Katch has become a major player in the claims market. It was one of the largest backers of collapsed Sheffield firm SSB Law, providing both disbursement funding and working capital. At the time SSB went bust at the start of 2024, it was owed £63m, including £16m in interest, and had the benefit of three debentures.
Katch also supported motor finance claims at Liverpool firm McDermott Smith, which collapsed six months later, owing the funder £7m.
It is currently funding an estimated £18bn claim on behalf of thousands of people with Plevin claims – which concern undisclosed commissions paid on the sale of payment protection insurance – although earlier this year a judge refused to make a group litigation order.
Katch has agreed a litigation budget of more than £10m and also provided a £10m indemnity for adverse costs.
A letter to investors in August seen by Legal Futures from Laurent Jeanmart, a director of the Luxembourg-based fund, said the board has decided to self-liquidate its sub-fund, Katch Litigation Fund, from 1 September.
“This decision has been made with the best interests of the Investors in mind, considering current market conditions and liquidity constraints within the portfolio,” he wrote.
“As market dynamics have evolved, the company has faced increasing liquidity challenges stemming from the prolonged resolution timelines of the PCP (motor finance) claims portfolio.”
Mr Jeanmart said Katch had initially anticipated that claims would settle during 2025 but following last August’s Supreme Court judgment and subsequent Financial Conduct Authority announcements, “the first settlements unlikely to occur before 2026 – without clarity on the exact timing within that year”.
He went on: “Given the level of pending redemptions and the absence of near-term liquidity events, the board believes that a structured liquidation process represents the most effective course of action to maximize recoveries and ensure that capital is returned to all investors on a fair, equitable and pro-rata basis.”
According to the Katch website, the fund aimed for an annualised return to investors of 8-16%.
Katch has instead “strategically refocused its efforts toward financing portfolios of commercial claims… rather than pursuing large volumes of individual consumer claims”.
This is the Katch Legal Lending Fund, which targets an annualised return of at least 20%.
The letter continued: “While we continue to view the financing of [motor finance] claims as having represented an attractive and well-timed opportunity, we see limited prospects for replicating such transactions going forward.

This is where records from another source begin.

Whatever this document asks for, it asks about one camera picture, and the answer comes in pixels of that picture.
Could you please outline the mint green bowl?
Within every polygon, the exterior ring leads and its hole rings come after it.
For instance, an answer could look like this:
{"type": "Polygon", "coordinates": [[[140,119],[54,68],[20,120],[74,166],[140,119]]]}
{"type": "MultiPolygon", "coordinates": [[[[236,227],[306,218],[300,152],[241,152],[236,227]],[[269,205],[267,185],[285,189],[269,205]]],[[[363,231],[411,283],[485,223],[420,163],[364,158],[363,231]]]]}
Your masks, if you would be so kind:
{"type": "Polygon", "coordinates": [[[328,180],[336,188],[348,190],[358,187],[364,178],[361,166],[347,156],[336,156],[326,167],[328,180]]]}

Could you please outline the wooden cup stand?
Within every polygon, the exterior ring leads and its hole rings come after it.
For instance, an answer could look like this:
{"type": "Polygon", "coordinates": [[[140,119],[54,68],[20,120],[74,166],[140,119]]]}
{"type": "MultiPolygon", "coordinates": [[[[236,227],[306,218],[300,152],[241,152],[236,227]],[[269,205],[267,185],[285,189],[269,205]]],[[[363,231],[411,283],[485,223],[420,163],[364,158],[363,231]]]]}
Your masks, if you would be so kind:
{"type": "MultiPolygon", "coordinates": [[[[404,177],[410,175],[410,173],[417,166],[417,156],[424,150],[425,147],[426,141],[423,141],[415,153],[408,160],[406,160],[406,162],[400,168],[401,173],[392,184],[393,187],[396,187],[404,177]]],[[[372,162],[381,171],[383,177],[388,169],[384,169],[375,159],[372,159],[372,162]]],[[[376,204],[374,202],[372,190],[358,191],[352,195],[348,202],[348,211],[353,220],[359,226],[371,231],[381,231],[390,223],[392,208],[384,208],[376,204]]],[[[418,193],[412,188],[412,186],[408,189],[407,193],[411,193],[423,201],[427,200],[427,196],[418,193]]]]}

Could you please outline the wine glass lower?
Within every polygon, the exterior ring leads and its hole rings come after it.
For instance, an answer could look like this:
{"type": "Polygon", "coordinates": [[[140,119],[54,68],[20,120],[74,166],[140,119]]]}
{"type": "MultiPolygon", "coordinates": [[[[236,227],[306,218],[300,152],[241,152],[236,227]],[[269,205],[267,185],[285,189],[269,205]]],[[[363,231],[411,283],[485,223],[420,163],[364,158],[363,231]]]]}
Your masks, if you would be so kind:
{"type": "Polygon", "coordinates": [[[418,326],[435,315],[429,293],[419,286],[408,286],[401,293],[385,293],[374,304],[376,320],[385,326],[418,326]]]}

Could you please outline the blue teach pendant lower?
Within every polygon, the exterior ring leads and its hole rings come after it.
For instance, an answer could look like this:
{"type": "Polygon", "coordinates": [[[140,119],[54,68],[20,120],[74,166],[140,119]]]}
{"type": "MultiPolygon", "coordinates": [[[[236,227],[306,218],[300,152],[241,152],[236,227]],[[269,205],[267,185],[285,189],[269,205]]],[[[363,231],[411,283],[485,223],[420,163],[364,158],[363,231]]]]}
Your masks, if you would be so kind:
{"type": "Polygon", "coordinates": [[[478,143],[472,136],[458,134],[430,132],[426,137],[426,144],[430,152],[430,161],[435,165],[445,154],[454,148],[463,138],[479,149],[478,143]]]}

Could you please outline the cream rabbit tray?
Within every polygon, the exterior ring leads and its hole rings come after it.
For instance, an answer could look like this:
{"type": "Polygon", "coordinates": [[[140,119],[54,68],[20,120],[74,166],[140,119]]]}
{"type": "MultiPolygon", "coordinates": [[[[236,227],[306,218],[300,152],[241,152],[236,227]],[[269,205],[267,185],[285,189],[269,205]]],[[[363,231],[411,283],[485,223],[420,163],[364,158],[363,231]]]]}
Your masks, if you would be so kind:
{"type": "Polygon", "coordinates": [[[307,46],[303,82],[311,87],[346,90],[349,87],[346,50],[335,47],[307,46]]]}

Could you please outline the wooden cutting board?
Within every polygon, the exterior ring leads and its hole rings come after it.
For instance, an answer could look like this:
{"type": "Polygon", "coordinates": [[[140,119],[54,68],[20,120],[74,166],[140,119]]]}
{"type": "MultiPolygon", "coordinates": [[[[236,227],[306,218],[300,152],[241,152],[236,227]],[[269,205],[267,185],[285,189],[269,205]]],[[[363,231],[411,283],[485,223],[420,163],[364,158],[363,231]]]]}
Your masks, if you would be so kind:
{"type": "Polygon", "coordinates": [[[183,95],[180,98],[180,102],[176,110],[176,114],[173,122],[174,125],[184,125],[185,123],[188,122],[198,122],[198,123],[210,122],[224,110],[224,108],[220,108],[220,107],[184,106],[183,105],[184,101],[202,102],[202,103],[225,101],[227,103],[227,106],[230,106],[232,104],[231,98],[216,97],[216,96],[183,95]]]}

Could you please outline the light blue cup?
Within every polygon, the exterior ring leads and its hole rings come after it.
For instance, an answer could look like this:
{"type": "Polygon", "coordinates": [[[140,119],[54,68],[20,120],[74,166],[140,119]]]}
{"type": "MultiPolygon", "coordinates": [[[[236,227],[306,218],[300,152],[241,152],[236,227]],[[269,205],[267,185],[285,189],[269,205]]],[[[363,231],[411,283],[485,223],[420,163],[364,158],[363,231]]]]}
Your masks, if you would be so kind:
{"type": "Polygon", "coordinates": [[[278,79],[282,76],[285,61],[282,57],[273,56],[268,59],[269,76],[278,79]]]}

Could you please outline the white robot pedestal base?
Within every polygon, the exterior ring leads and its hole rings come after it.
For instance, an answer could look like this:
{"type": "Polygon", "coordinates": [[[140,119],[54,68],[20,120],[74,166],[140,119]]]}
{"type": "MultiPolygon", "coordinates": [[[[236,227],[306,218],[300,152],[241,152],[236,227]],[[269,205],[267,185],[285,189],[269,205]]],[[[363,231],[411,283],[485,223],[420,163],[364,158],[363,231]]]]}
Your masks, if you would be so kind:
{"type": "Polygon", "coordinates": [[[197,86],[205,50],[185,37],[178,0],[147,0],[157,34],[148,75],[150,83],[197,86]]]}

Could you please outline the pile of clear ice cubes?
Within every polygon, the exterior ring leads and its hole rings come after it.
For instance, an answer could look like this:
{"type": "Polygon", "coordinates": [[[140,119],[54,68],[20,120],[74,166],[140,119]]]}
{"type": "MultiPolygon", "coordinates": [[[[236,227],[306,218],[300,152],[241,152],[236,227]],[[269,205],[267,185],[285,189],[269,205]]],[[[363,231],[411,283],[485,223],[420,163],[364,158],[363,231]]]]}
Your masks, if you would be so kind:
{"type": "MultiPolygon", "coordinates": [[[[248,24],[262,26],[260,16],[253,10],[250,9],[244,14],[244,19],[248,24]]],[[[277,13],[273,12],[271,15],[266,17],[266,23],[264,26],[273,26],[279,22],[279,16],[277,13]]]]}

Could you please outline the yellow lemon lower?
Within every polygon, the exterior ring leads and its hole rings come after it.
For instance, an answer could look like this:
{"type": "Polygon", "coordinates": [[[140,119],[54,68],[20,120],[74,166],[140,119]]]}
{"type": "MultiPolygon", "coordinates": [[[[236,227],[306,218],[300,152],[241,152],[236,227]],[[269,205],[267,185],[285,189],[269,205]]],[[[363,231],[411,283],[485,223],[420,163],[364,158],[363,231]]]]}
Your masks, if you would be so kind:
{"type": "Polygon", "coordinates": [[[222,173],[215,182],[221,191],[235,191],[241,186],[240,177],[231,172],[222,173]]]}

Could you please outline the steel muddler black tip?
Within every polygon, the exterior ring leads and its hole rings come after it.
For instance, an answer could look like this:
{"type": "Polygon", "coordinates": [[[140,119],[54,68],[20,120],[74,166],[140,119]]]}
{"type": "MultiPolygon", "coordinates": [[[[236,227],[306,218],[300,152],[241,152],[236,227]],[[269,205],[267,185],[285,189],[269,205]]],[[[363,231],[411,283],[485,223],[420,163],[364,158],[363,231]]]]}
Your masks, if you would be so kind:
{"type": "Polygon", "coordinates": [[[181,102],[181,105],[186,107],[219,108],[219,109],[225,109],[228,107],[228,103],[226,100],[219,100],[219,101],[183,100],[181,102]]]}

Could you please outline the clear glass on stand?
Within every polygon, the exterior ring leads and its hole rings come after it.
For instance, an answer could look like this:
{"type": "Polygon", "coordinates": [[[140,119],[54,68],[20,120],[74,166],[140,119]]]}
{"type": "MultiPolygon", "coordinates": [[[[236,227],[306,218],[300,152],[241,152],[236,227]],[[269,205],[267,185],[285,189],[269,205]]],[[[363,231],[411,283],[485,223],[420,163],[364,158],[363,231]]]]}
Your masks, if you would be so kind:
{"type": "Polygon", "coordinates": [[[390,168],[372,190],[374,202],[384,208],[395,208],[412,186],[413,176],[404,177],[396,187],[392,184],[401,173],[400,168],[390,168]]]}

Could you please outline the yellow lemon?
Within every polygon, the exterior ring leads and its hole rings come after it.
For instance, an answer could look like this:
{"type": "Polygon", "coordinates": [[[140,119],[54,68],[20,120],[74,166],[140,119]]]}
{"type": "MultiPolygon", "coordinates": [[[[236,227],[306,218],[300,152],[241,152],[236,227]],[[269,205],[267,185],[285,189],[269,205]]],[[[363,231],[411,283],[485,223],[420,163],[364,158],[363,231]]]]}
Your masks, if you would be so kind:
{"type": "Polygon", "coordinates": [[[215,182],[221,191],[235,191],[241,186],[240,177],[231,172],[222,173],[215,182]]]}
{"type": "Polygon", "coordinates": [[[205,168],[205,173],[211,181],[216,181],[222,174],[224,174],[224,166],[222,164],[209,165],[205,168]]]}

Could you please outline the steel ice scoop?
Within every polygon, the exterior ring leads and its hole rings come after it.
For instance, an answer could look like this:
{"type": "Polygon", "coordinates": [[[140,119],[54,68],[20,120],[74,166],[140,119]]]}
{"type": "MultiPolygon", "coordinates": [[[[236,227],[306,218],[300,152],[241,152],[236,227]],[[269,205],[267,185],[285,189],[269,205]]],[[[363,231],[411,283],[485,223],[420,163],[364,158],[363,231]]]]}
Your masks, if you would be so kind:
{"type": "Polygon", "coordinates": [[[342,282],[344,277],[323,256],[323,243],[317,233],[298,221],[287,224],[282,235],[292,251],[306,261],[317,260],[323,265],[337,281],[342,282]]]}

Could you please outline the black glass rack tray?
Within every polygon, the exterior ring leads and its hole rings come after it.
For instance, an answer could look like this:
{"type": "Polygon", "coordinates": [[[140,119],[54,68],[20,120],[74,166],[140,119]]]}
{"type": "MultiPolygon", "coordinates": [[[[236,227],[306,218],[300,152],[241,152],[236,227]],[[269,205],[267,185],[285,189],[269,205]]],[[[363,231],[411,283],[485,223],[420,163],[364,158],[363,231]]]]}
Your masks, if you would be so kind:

“This underlines our decision to bring this line of activity to a close and to redeploy resources toward strategies offering greater scalability and more consistent deal flow.”
Mr Jeanmart concluded: “We understand that this decision may be disappointing. However, we believe it is the fairest and most transparent way to manage the fund’s wind-down, ensuring equal treatment for all investors while maximizing value recovery.”
Katch put the market value of the fund as of June 2025 at £422m, with nearly half of it made up of litigated and non-litigated motor finance claims, valued at £46m and £160m respectively. Plevin (£63m) and ‘mortgage prisoner’ claims (£62m) made up another 15% each.
It has also lent an unnamed law firm £43m in working capital.
However, in an update sent to investors in October – after the FCA had outlined its plan to deal with motor finance claims – Katch reduced the value to £358m.
This was on the basis that the claims would generate average damages of £1,100 (including interest) rather than the £1,973 it had expected, while the number of claims in the portfolio had reduced by 5% after ineligible ones were removed.
Katch declined to comment when contacted by Legal Futures. “We will update investors directly through our usual communication channels,” it said.